The 1999 Royal Bank Cup is the 29th Junior "A" 1999 ice hockey National Championship for the Canadian Junior A Hockey League.

The Royal Bank Cup was competed for by the winners of the Doyle Cup, Anavet Cup, Dudley Hewitt Cup, the Fred Page Cup and a host city.

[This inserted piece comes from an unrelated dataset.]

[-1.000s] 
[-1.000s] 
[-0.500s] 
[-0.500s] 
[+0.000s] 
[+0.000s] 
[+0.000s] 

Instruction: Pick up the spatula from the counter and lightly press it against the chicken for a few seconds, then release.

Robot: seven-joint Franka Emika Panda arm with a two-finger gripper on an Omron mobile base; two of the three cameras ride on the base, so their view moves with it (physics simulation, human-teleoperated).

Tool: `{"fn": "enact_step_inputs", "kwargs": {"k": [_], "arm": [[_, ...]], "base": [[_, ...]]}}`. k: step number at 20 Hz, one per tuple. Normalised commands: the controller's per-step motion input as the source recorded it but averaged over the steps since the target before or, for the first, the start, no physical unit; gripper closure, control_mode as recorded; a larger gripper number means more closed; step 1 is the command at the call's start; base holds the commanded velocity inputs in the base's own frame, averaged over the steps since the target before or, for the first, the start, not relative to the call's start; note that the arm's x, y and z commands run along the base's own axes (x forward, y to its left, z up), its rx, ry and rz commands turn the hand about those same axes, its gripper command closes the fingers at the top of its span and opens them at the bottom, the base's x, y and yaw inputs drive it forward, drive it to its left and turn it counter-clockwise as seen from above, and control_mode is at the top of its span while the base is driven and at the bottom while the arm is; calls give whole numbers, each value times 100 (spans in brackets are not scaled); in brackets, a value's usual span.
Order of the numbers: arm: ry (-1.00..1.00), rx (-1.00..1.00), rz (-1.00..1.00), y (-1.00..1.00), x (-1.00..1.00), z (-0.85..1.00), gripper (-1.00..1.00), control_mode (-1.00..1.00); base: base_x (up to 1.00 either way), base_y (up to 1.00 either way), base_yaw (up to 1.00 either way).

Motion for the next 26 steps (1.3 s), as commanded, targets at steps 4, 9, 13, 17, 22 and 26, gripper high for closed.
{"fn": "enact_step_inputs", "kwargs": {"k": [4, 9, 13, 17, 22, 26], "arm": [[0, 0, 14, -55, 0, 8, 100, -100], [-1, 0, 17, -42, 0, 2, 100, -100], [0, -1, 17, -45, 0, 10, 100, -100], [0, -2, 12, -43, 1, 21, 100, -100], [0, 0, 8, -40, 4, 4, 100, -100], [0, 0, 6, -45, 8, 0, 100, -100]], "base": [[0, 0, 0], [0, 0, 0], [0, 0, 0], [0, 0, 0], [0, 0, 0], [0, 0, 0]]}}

The tournament was hosted by the Yorkton Terriers and Yorkton, Saskatchewan.

==The playoffs==
===Round robin===

| Pos | League (Ticket) | Team | Pld | W | L | GF | GA | GD | Qualification |
| 1 | OPJHL (Dudley Hewitt Cup) | Bramalea Blues | 4 | 3 | 1 | 14 | 11 | +3 | Semi-final |
| 2 | SJHL (Host) | Yorkton Terriers | 4 | 3 | 1 | 12 | 8 | +4 |
| 3 | MJAHL (Fred Page Cup) | Charlottetown Abbies | 4 | 2 | 2 | 16 | 13 | +3 |
| 4 | BCHL (Doyle Cup) | Vernon Vipers | 4 | 1 | 3 | 11 | 15 | −4 |
| 5 | SJHL (Anavet Cup) | Estevan Bruins | 4 | 1 | 3 | 11 | 17 | −6 |  |

====Results====
Yorkton Terries defeat Estevan Bruins 6–1
Bramalea Blues defeat Vernon Vipers 4–2
Yorkton Terries defeat Charlottetown Abbies 2–1
Bramalea Blues defeat Estevan Bruins 4–3
Charlottetown Abbies defeat Vernon Vipers 6–5
Yorkton Terriers defeat Vernon Vipers 3–1
Estevan Bruins defeat Charlottetown Abbies 5–4
Bramalea Blues defeat Yorkton Terriers 5–1
Charlottetown Abbies defeat Bramalea Blues 5–1
Vernon Vipers defeat Estevan Bruins 3–2 for the Abbott Cup

===Semi-finals and Final===

Note: Charlottetown defeated Yorkton in Double Overtime.

==Awards==
Most Valuable Player: Dennis Bassett (Yorkton Terriers)
Top Scorer: William Hubloo (Charlottetown Abbies)
Most Sportsmanlike Player: Anthony Aquino (Bramalea Blues)
Top Goalie: Dennis Bassett (Yorkton Terriers)
Top forward: Kyle Amyotte (Bramalea Blues)
Top Defenceman: John Bradley (Vernon Vipers)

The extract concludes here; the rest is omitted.